* Problem to work on
Since the pictures are not wanted, retype the listing below exactly and without them.

· · · · ·

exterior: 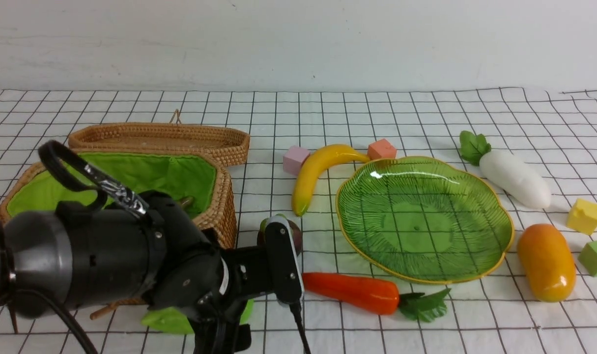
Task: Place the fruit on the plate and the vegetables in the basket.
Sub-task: Take a chayote with your left arm and place it on the basket on the left.
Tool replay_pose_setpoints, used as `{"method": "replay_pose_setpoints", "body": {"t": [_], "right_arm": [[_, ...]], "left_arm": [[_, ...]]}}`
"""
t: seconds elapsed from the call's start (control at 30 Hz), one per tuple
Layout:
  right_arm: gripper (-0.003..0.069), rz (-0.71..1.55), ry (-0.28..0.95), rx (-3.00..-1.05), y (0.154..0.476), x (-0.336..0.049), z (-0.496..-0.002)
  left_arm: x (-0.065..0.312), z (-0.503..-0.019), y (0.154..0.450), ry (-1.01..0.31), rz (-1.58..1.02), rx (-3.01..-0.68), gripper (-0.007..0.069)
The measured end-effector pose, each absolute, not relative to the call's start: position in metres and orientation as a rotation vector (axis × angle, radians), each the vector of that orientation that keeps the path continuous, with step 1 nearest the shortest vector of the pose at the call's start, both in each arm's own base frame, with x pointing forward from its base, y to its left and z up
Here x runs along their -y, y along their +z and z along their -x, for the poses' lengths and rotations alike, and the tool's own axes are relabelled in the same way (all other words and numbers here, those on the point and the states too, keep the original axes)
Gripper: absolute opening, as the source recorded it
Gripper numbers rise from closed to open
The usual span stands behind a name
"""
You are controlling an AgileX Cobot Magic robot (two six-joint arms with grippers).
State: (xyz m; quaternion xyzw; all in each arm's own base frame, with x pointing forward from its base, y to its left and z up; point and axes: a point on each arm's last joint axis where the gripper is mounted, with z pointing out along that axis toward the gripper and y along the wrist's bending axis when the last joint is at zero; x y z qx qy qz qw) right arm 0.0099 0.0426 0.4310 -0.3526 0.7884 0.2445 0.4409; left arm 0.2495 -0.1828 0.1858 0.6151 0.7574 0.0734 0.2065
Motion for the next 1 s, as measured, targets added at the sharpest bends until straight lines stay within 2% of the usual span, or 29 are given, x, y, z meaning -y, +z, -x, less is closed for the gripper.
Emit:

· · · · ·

* Output below
exterior: 
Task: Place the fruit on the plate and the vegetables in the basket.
Sub-task: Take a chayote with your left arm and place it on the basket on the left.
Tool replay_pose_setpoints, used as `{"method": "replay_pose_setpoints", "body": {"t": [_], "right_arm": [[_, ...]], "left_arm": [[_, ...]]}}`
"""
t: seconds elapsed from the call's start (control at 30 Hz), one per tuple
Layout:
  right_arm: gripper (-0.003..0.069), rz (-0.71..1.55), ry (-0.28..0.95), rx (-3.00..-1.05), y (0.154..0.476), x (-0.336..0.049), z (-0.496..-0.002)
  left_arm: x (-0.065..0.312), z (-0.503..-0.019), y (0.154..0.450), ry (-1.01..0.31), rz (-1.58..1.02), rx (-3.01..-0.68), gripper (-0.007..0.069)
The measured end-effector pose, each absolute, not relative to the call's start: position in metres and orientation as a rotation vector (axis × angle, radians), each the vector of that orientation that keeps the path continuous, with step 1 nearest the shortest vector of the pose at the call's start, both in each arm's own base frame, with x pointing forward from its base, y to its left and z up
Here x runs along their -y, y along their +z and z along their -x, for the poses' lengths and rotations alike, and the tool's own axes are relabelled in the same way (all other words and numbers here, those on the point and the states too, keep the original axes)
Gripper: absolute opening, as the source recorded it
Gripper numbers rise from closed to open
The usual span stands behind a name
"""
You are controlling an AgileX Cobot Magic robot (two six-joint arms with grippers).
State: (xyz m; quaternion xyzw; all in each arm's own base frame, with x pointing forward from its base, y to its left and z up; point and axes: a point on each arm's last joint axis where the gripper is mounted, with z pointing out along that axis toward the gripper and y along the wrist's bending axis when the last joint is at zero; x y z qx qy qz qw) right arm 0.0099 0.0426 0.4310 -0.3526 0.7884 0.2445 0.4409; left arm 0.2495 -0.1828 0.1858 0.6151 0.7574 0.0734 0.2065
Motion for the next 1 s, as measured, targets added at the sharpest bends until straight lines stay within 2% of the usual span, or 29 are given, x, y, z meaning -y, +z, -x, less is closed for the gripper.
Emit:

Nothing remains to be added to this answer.